In Peterson, Judge Grasz stated that “nothing in the plan documents even comes close to authorizing cross-plan offsetting, the practice of not paying a benefit due under one plan in order to recover an amount believed to be owed to another plan because of that other plan’s overpayment.” The Court also rejected United’s argument that the plan language granting it broad authority to administer the plan was sufficient to authorize the cross-plan offsetting, stating that “such an approach would undermine plan participants’ and beneficiaries’ ability to rely on plan documents to know what authority administrators do and do not have.”
Significantly, the Court acknowledged that the practice of cross-plan offsetting is “in some tension with the requirements of ERISA.” While declining to affirmatively decide whether the practice violated ERISA, the Court opined that cross-plan offsetting potentially violated ERISA’s exclusive benefit rule by failing to pay a benefit owed to a beneficiary under one plan in order to recover money for the benefit of another plan, and may also be a prohibited transfer of assets from one plan to another. Notably, the Department of Labor filed an amicus brief in the case supporting the Court’s decision, but more affirmatively stating that this practice violates ERISA.
Winston Takeaway. Plan sponsors have a fiduciary duty to monitor their service providers and to make sure that they are administering the plan in accordance with its terms and ERISA requirements. In light of the Peterson decision and the DOL’s position on cross-plan offsetting, plan sponsors should inquire of their TPAs whether they engage in the practice of cross-plan offsetting as part of their overpayment recovery efforts and fully understand the way in which offsets are occurring under their plan, especially with respect to how this practice could impact their plan participants. Plan sponsors should endeavor to reach a compromise that would allow the TPA to seek overpayment recoveries on behalf of the plan without authorizing the TPA to engage in cross-plan offsets. In some cases, a TPA engaging in cross-plan offsetting may take an all or nothing approach, i.e., if the plan wants to the TPA to provide overpayment recovery services, it needs to agree to allow the TPA to cross-plan offset. If this is the case, plan sponsors may wish to consider alternate strategies for overpayment recovery. Keep in mind that prudent overpayment recovery activities are a legitimate fiduciary requirement under ERISA.
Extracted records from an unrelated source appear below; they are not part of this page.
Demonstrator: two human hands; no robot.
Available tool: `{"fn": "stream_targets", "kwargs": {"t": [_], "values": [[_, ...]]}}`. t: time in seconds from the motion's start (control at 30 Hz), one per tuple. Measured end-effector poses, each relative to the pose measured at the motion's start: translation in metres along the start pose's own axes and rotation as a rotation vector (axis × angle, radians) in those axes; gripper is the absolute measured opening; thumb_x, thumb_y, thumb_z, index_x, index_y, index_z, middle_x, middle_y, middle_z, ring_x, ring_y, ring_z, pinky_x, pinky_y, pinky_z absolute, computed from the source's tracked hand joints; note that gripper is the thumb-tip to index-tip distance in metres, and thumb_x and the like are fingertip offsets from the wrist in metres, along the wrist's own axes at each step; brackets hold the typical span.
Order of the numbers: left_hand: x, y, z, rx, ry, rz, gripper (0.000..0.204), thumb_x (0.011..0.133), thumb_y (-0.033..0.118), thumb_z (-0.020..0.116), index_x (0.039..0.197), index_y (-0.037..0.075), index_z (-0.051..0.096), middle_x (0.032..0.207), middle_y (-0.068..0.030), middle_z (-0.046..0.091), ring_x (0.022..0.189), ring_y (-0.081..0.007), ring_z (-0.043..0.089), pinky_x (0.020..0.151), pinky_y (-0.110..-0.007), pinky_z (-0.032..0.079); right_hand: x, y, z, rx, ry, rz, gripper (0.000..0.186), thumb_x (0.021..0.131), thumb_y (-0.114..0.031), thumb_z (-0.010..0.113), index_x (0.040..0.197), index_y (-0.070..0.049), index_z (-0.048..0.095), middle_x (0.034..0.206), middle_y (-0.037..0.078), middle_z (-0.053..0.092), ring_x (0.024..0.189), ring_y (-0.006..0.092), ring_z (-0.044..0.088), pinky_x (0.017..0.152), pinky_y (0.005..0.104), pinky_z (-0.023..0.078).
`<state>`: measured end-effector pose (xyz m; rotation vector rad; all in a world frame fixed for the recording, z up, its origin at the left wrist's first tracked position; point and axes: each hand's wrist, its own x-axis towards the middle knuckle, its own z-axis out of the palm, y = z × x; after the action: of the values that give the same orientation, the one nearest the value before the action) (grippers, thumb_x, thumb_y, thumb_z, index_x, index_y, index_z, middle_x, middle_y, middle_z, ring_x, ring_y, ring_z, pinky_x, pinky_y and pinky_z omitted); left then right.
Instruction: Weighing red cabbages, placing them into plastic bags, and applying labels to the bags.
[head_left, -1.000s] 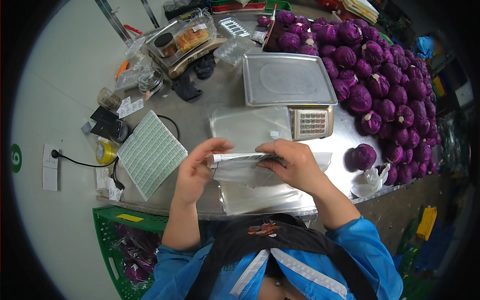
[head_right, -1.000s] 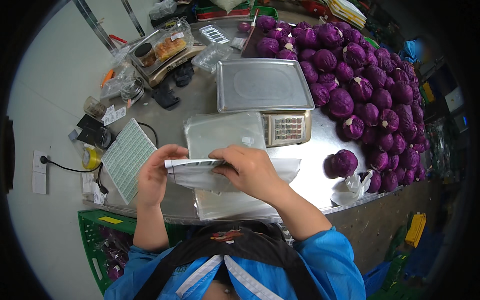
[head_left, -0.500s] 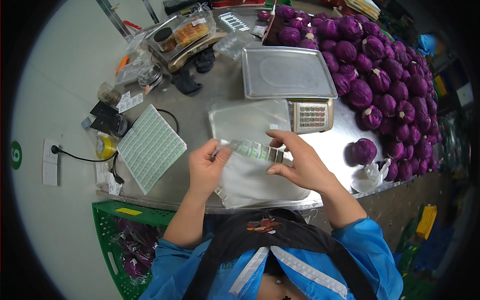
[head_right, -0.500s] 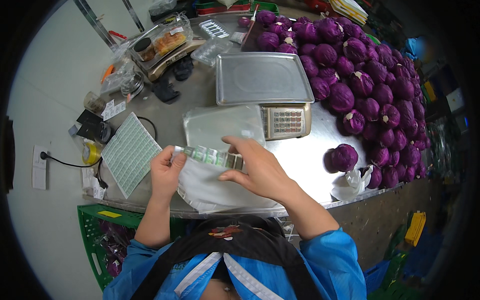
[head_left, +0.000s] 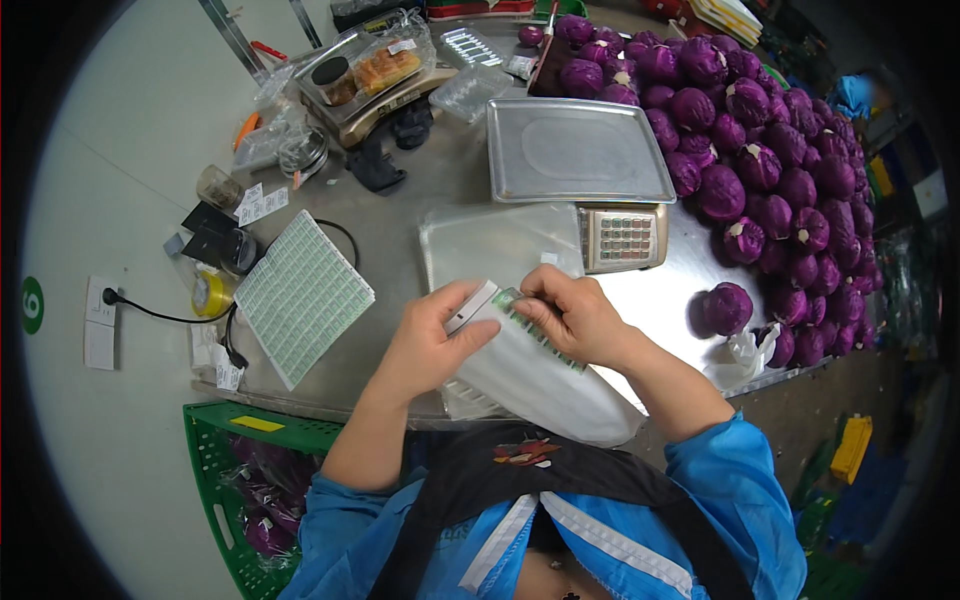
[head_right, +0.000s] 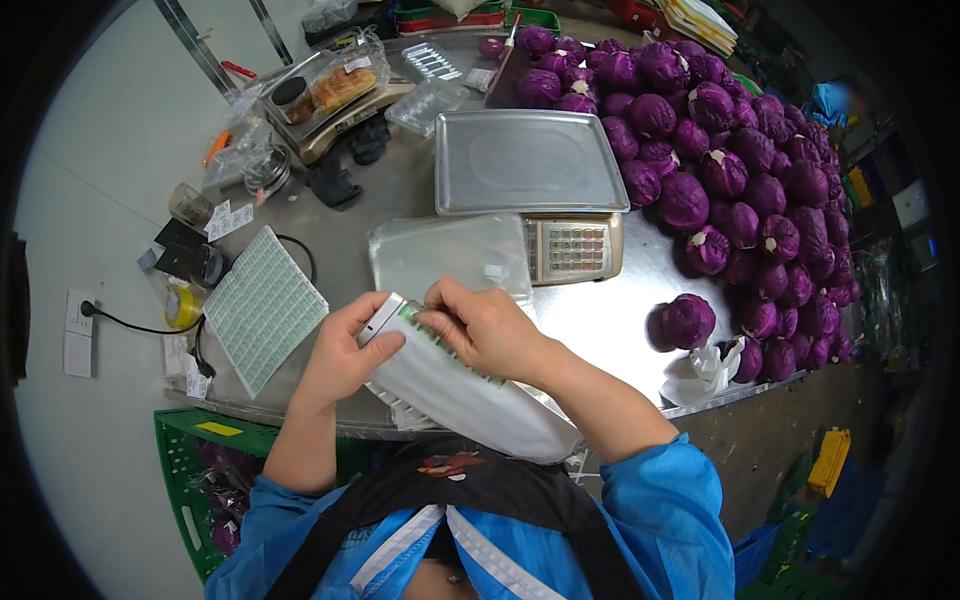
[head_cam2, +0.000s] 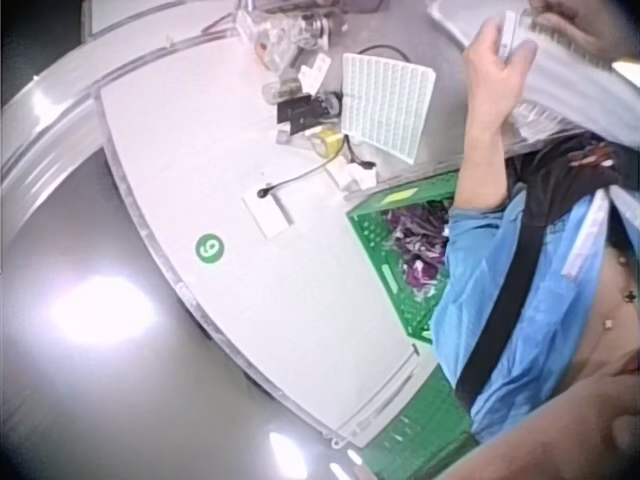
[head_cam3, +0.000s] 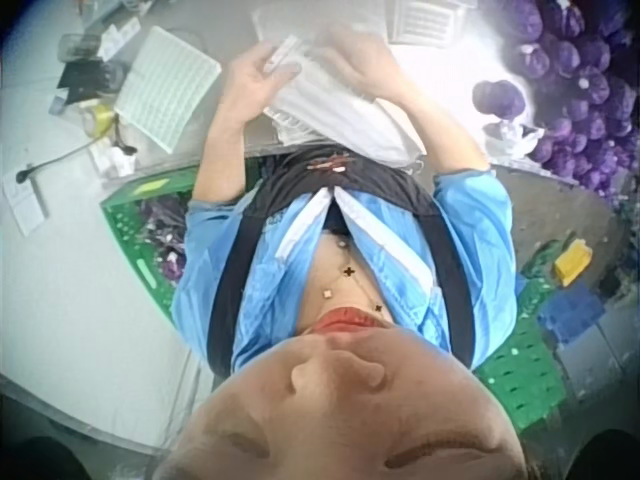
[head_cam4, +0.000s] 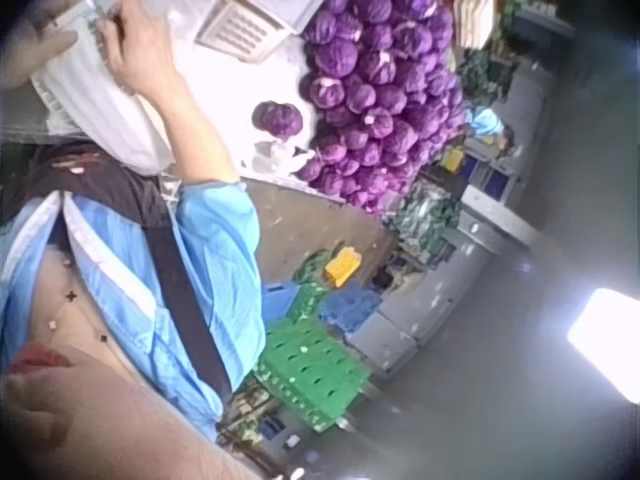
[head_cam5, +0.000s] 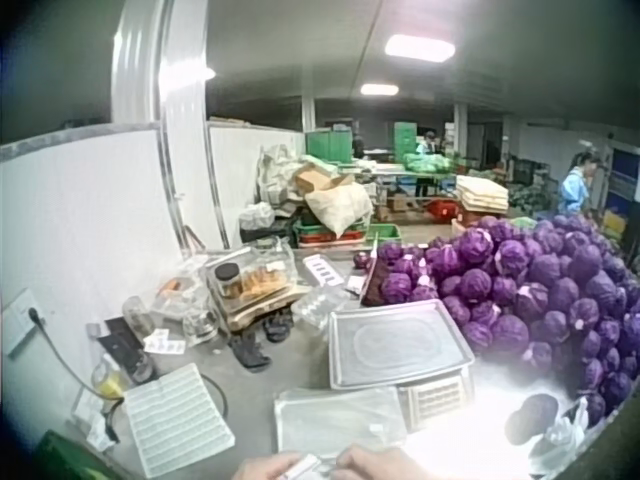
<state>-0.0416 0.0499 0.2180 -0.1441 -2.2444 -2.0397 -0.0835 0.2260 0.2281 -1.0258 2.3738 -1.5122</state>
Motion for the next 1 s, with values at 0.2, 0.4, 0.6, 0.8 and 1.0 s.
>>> {"fn": "stream_targets", "kwargs": {"t": [0.2, 0.4, 0.6, 0.8, 1.0], "values": [[-0.004, -0.017, -0.036, 0.208, -0.138, -0.081, 0.015, 0.074, 0.01, 0.064, 0.079, -0.002, 0.057, 0.066, -0.0033, 0.057, 0.062, -0.0063, 0.048, 0.056, -0.022, 0.039, -0.014, 0.018, 0.004, 0.065, 0.307, -0.03, 0.007, 0.083, -0.008, 0.053, 0.082, -0.004, 0.048, 0.06, 0.005, 0.052, 0.048, 0.0137, 0.048, 0.046, 0.024, 0.038], [0.0, -0.019, -0.052, -0.106, -0.145, -0.096, 0.012, 0.076, 0.007, 0.063, 0.082, -0.001, 0.058, 0.071, -0.001, 0.058, 0.067, -0.0059, 0.05, 0.062, -0.02, 0.04, -0.033, 0.046, 0.001, 0.705, 0.41, 0.228, 0.031, 0.081, -0.005, 0.056, 0.103, -0.004, 0.035, 0.088, 0.005, 0.049, 0.074, 0.0105, 0.05, 0.066, 0.0236, 0.043], [0.0, -0.021, -0.05, -0.115, -0.11, -0.095, 0.01, 0.076, 0.006, 0.062, 0.082, -0.001, 0.059, 0.073, -0.0017, 0.059, 0.067, -0.0069, 0.052, 0.063, -0.02, 0.041, -0.04, 0.02, 0.017, 0.786, 0.301, 0.236, 0.051, 0.071, 0.01, 0.059, 0.109, -0.004, 0.028, 0.101, 0.012, 0.049, 0.094, 0.0186, 0.054, 0.081, 0.0292, 0.045], [-0.013, -0.031, -0.097, 0.479, 0.783, 0.237, 0.007, 0.079, 0.0, 0.056, 0.083, -0.002, 0.06, 0.076, -0.0058, 0.062, 0.065, -0.0108, 0.055, 0.059, -0.024, 0.044, -0.046, 0.036, 0.01, 0.774, 0.394, 0.241, 0.048, 0.073, 0.011, 0.057, 0.109, -0.003, 0.029, 0.103, 0.013, 0.048, 0.089, 0.0183, 0.056, 0.074, 0.0267, 0.048], [-0.01, -0.041, -0.13, 1.101, 0.343, 0.43, 0.026, 0.061, -0.003, 0.058, 0.086, 0.003, 0.062, 0.085, -0.0122, 0.061, 0.082, -0.0293, 0.056, 0.073, -0.036, 0.043, -0.102, 0.161, 0.037, 0.268, 0.085, 0.91, 0.02, 0.085, -0.021, 0.052, 0.087, -0.002, 0.049, 0.063, 0.006, 0.055, 0.063, 0.0123, 0.056, 0.054, 0.023, 0.044]]}}
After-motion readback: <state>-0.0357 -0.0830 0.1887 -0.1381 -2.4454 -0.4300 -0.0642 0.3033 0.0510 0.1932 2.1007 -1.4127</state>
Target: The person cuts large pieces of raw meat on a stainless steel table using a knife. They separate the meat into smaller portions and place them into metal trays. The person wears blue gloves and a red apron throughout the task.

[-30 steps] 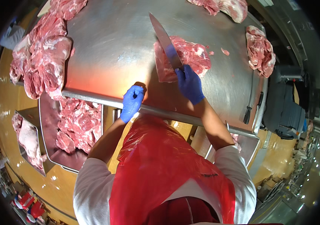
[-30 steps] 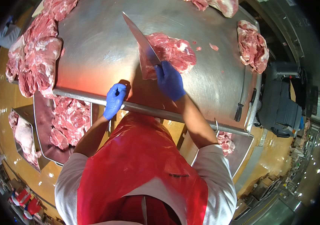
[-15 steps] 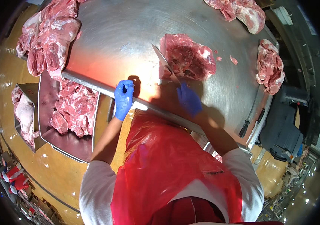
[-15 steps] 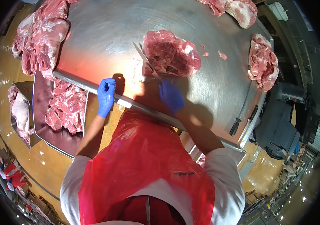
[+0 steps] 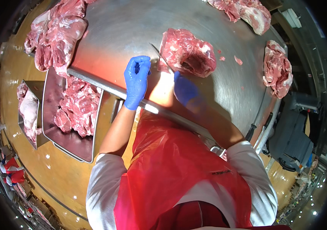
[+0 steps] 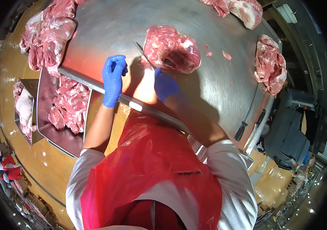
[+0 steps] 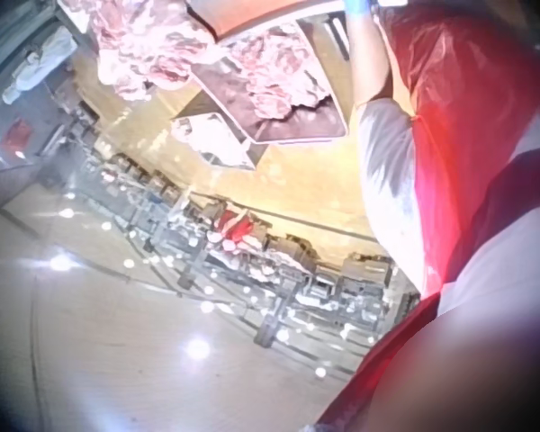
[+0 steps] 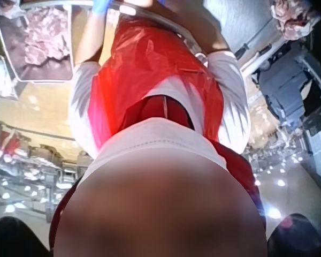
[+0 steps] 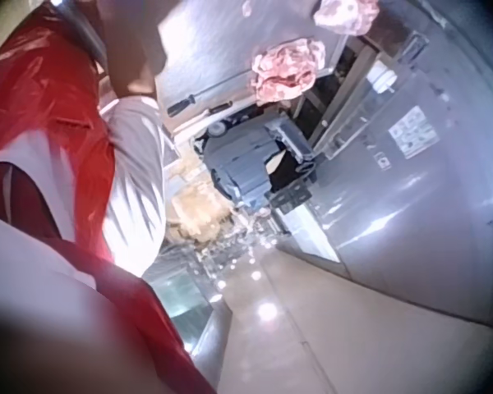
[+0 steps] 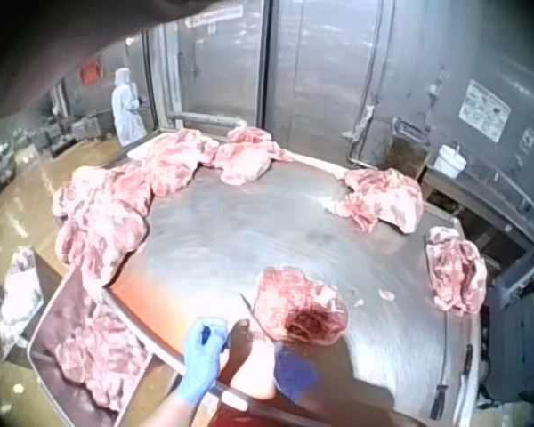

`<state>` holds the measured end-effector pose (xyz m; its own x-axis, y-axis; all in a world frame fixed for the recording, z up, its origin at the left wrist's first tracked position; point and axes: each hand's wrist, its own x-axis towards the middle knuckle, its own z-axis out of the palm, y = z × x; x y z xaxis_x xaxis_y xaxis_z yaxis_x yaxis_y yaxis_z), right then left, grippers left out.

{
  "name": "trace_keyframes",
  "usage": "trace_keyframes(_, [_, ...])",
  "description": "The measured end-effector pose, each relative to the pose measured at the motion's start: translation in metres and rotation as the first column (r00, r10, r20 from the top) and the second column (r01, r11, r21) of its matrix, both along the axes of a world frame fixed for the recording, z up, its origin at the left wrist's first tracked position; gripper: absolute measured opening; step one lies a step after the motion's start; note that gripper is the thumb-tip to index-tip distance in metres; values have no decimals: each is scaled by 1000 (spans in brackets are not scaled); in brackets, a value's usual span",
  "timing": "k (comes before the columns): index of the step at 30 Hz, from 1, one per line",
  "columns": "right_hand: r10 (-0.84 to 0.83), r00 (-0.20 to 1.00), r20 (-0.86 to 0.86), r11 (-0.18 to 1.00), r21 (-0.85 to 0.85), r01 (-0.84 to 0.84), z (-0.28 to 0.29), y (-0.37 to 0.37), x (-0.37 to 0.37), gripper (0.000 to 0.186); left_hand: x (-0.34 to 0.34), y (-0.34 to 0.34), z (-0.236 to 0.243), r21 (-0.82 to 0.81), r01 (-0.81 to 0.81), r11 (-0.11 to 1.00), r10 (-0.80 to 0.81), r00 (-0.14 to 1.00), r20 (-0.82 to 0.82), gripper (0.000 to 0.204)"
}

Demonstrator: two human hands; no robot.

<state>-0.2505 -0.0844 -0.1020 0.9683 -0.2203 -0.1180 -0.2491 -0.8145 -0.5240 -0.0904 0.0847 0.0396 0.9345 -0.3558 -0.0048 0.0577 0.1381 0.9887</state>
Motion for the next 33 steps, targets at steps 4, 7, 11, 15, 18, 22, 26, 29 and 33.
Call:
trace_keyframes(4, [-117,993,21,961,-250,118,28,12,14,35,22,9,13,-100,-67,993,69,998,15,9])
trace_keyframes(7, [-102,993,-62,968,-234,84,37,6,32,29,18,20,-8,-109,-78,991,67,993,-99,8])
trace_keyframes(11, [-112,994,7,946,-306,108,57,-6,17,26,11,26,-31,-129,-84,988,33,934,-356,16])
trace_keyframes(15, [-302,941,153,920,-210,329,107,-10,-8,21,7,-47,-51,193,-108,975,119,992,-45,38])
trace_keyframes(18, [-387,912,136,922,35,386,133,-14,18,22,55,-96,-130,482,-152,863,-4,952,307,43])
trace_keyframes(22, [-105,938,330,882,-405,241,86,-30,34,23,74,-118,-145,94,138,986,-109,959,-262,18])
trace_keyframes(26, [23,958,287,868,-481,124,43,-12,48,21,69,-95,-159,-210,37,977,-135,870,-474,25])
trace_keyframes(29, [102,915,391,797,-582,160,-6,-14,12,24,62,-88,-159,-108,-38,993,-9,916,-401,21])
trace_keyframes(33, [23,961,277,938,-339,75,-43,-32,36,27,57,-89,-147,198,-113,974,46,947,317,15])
Plan sponsors should also review their third party administrative services agreements, including annual updates and disclosures sent out by their TPAs, to see if overpayment recoveries are addressed, to clarify how overpayment recoveries are to be structured, and to make sure these processes are legally compliant and adequately disclosed in plan documents and summary plan descriptions. To the extent a TPA has engaged in cross-plan offsetting in the past, a plan sponsor should also seek to add indemnification language to its agreement with the TPA to protect the plan from liability due to the practice of cross-plan offsetting. However, keep in mind that this may still fall short in protecting the plan sponsor from potential co-fiduciary liability.